Dini pun melanjutkan ceritanya dari mulai sikap Zalora pendiam dan dingin dan asal usulnya saat masih bayi.

Memang Zalora yang asli tidak tahu menahu soal ini. Dini tahu hal ini juga karena tidak sengaja mendengar percakapan Wulan dan Joko—orang tua angkat Zalora yang membicarakan masa lalu Zalora. Karena Dini ketahuan menguping ya sekalian aja dikasih tau semuanya.

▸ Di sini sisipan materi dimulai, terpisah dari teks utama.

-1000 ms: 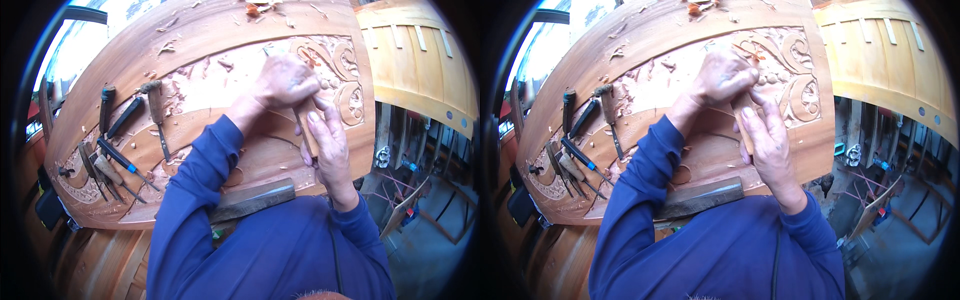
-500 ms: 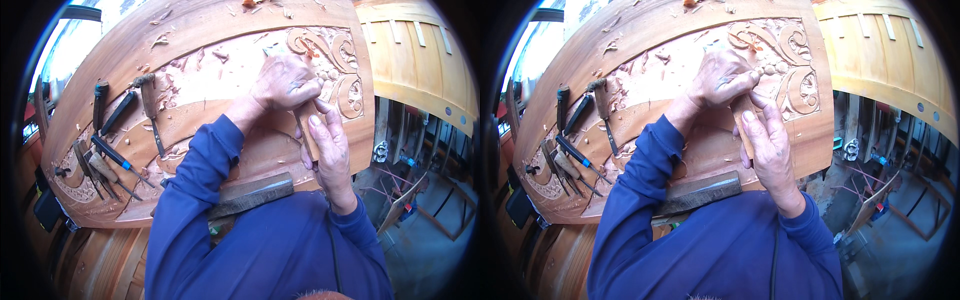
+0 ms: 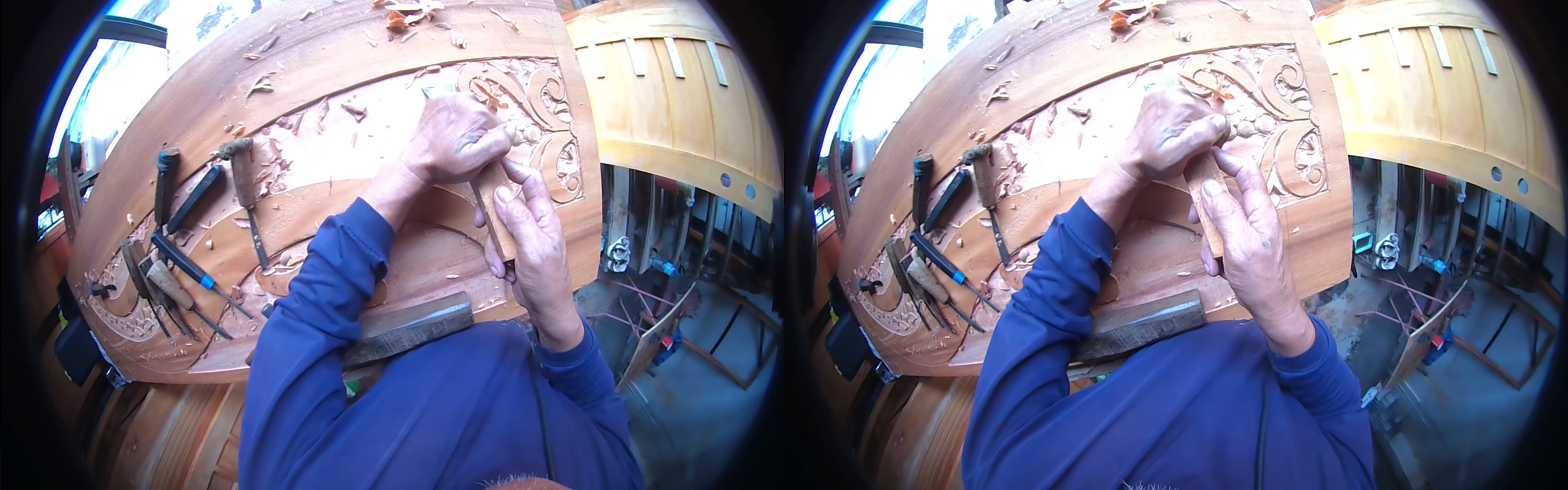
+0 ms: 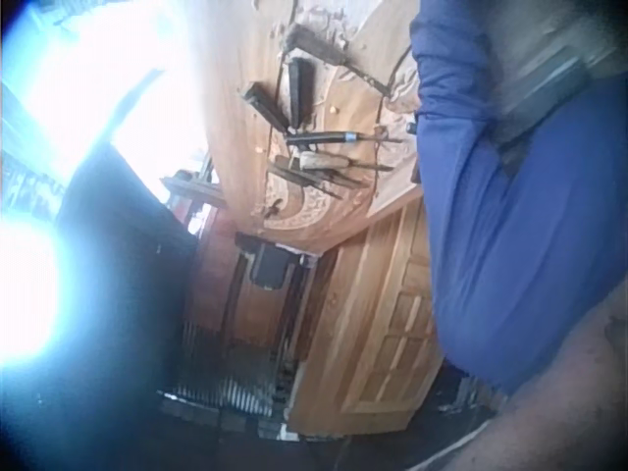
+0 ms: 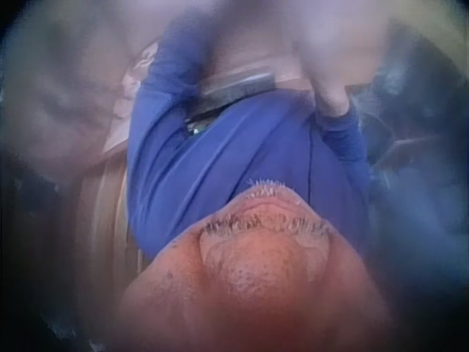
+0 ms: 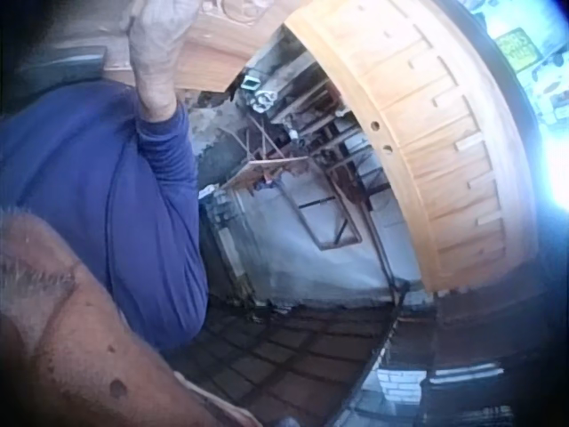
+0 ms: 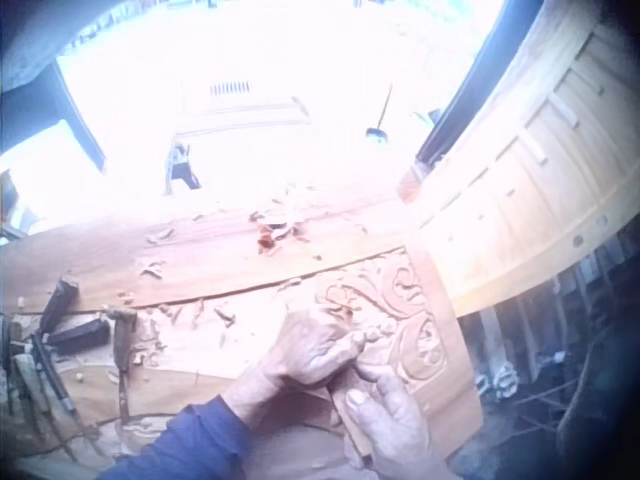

Supaya jika mereka pergi lebih dulu Dini lah yang akan memberitahukan kebenaran pada Zalora. Karena orang tua angkat Zalora takut jika nanti mereka tidak sempat memberi tahu kebenarannya pada Zalora, dan benar saja mereka lebih dulu diambil oleh Tuhan.

Zalora menitikkan air matanya. Meskipun jiwa nya milik Zelinna tetapi ia seakan-akan merasakan apa yang dirasakan oleh Zalora asli.

Dini yang melihat sahabatnya menangis pun segera memeluknya menyalurkan energi untuk Zalora.